Festivals to benefit from new safety, liquor regulation changes

The B.C. Government has introduced new guidelines and safety measures, including new liquor licensing regulations, for public events.

Summer festival season is underway and the B.C. Government has introduced new guidelines and safety measures, including new liquor licensing regulations, for public events.

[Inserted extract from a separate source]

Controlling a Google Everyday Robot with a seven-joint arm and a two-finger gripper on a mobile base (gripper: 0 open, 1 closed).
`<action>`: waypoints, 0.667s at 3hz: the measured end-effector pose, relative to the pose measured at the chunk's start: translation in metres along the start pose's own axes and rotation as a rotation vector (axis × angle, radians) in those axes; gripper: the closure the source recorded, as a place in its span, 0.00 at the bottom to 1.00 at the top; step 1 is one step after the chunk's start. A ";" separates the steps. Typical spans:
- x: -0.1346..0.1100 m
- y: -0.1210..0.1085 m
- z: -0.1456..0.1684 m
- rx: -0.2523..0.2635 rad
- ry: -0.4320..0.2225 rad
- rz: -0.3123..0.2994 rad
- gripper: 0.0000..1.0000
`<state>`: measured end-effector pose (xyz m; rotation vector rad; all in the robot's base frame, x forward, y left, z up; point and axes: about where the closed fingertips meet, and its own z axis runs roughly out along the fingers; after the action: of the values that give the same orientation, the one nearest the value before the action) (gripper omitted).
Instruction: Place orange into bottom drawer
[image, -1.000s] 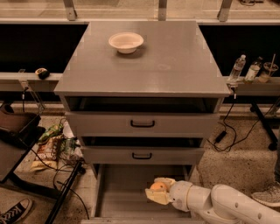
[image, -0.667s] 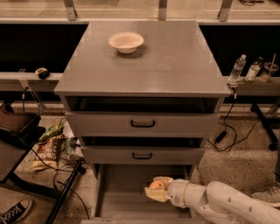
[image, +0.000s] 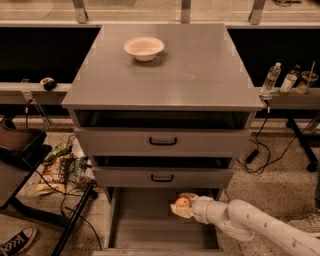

“I think changes to liquor licensing will result in more families coming to our events with the open concept. While we welcome these changes, I think it’s really up to festival organizers and producers to have more duty of care over their guests. We’ll be working with whole-site licensing in Steveston in August and are grateful for any steps that help to improve public safety at this event and all festivals and events in our province,” Vancouver’s Rio Tinto Alcan Dragon Boat Festival general manager Ann Phelps stated in the news release.

Whole-site liquor licensing is one of the regulations that will bring some changes to the festival grounds this summer. This regulation will allow people to move throughout the festival grounds unrestricted with alcoholic beverages. This allows families to attend the entire festival together and is hoped to prevent binge drinking. With adequate safety measures in place close to 95 per cent of festival events qualify for whole-site liquor licensing at the provincial government.

“Our planning resources for organizers and the liquor changes we’ve made, such as bringing down beer garden fences so families can enjoy festival grounds together, are benefiting communities, attracting tourists, promoting arts and culture, and helping to grow B.C.’s economy. Keeping tourists and British Columbians safe at festivals is a priority for our government. We have learned from challenges experienced at previous events and are taking steps to achieve safer events where the focus is on a memorable and fun experience,” stated Attorney General and Minister of Justice Suzanne Anton in a news release.

The Ministry of Health, the Canadian Centre on Substance Abuse and UBC Mass Gathering Medicine Interest Group are in collaboration in the initiative to prevent alcohol and other drug-related harms at music festivals.